Mengapa? Karena rektorlah faktor determinan dalam membentuk budaya kampus. Dia yang akan memberi arah peningkatan mutu akademik. Dia yang akan membangun kampus yang berorientasi riset. Dia yang akan memberi contoh mahasiswa dalam membangun mental mengabdi pada rakyat sebagai cara mencintai bangsa dan negaranya. Membangun peradaban yang berbasis scientific!

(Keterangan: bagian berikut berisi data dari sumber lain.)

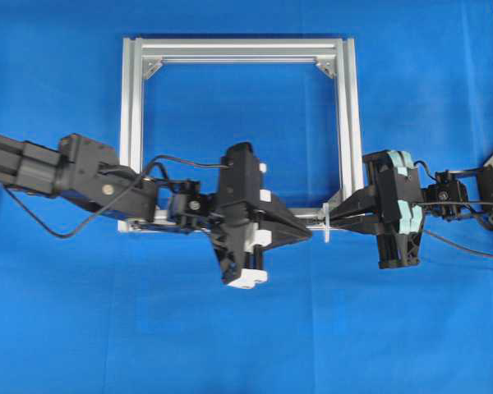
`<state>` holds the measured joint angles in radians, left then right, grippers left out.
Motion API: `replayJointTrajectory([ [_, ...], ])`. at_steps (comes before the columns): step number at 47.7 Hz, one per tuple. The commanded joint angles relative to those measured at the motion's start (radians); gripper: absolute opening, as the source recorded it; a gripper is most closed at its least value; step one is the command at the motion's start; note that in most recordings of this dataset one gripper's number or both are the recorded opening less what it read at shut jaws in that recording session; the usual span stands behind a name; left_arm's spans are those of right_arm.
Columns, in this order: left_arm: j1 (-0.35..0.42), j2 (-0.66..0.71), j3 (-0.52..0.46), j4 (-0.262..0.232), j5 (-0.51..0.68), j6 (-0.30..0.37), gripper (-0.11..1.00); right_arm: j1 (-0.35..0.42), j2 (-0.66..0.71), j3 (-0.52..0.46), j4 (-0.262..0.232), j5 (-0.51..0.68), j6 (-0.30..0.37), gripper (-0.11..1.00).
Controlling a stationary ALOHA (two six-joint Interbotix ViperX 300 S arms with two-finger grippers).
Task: Insert the wire through the string loop located on the right side.
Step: 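Swing the left gripper down toward the plug emerging from the loop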
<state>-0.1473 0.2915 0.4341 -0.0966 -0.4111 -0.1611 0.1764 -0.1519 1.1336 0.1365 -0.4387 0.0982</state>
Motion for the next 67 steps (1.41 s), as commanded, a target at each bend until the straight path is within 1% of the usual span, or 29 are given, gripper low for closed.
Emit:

Nah, jika di Indonesia ini ternyata ada banyak Karomani-Karomani yang lain, betapa hancurnya masa depan bangsa ini. Kita akan dibebani mahasiswa-mahasiswa pas-pasan yang hanya tahu bagaimana merampas hak orang lain.

Mahasiswa yang sejak awal sudah belajar mentolerir ketidakadilan. Manusia-manusia yang menggampangkan proses. Mahasiswa-mahasiswa yang berjiwa pragmatis. Mereka sudah dipastikan akan lebih rajin berusaha menyogok dosen-dosennya daripada belajar giat dan tekun.

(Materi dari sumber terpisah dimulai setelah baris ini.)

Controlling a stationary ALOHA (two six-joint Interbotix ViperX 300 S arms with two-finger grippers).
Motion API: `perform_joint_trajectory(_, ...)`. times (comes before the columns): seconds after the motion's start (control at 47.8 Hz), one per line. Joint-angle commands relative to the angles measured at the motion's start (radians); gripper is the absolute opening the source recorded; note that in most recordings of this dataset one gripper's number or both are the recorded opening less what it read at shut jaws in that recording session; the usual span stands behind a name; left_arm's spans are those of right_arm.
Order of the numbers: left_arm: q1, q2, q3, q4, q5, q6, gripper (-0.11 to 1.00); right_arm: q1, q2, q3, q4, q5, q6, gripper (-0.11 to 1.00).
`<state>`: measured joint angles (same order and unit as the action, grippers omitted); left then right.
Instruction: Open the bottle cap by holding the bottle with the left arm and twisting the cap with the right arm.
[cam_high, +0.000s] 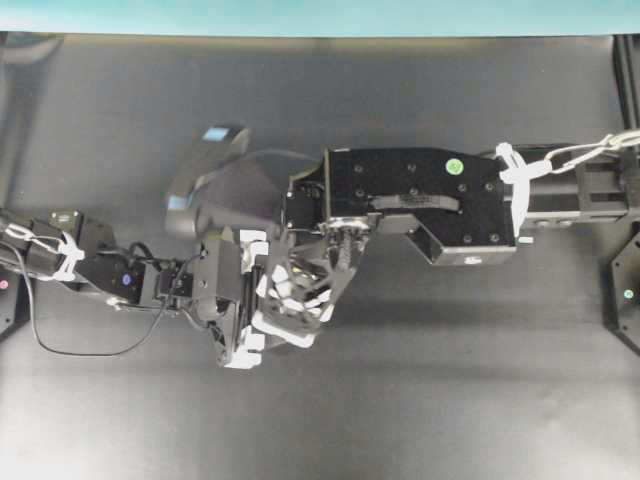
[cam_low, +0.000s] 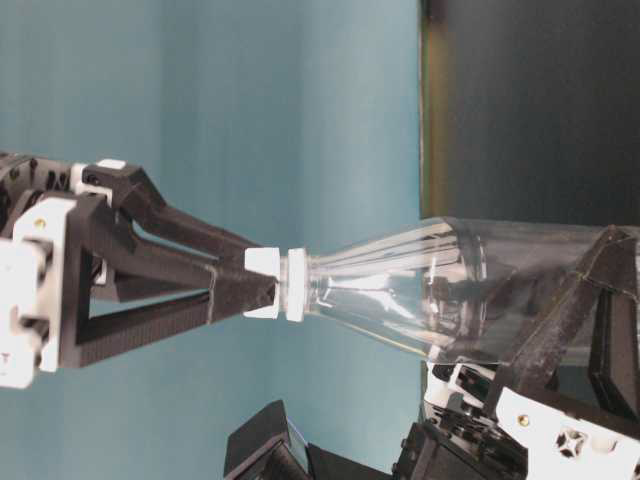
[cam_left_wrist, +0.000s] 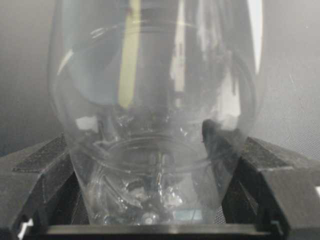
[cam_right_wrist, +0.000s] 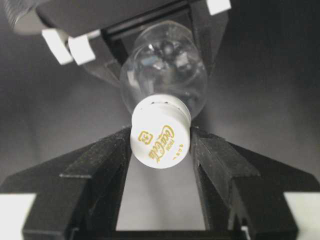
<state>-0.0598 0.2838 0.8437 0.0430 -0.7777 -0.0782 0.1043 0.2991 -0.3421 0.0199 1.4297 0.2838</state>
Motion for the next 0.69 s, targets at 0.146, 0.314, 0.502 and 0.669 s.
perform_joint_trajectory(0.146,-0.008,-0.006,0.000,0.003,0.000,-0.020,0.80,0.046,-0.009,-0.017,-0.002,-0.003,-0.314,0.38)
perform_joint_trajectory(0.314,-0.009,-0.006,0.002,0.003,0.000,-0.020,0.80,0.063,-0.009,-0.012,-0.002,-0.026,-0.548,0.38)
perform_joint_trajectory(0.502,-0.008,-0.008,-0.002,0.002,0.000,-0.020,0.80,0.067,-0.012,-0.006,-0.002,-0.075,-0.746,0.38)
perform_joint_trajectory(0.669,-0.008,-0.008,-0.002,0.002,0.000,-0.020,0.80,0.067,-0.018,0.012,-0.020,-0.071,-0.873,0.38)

Maka sudah waktunya Kemendikbudristek berbenah. Betul-betul komit untuk hal-hal pencegahan korupsi. Pemilihan rektor harus dikawal dengan kecermatan tinggi. Rapat Senat Unila sudah menetapkan tiga calon rektor pengganti Karomani. Mereka semua (Asep Sukohar, Lusmeilia Afriani, dan Suharso) tersebut namanya dalam sidang pengadilan.

Kementerian mesti bisa menelisik dan mendukung yang relatif terbersih: yang bukan antek Karomani dalam menikmati uang haram. Yang bukan kaki-tangan ataupun penyetor uang-uang siluman.

*Penulis adalah Consultant Director Citra Indonesia.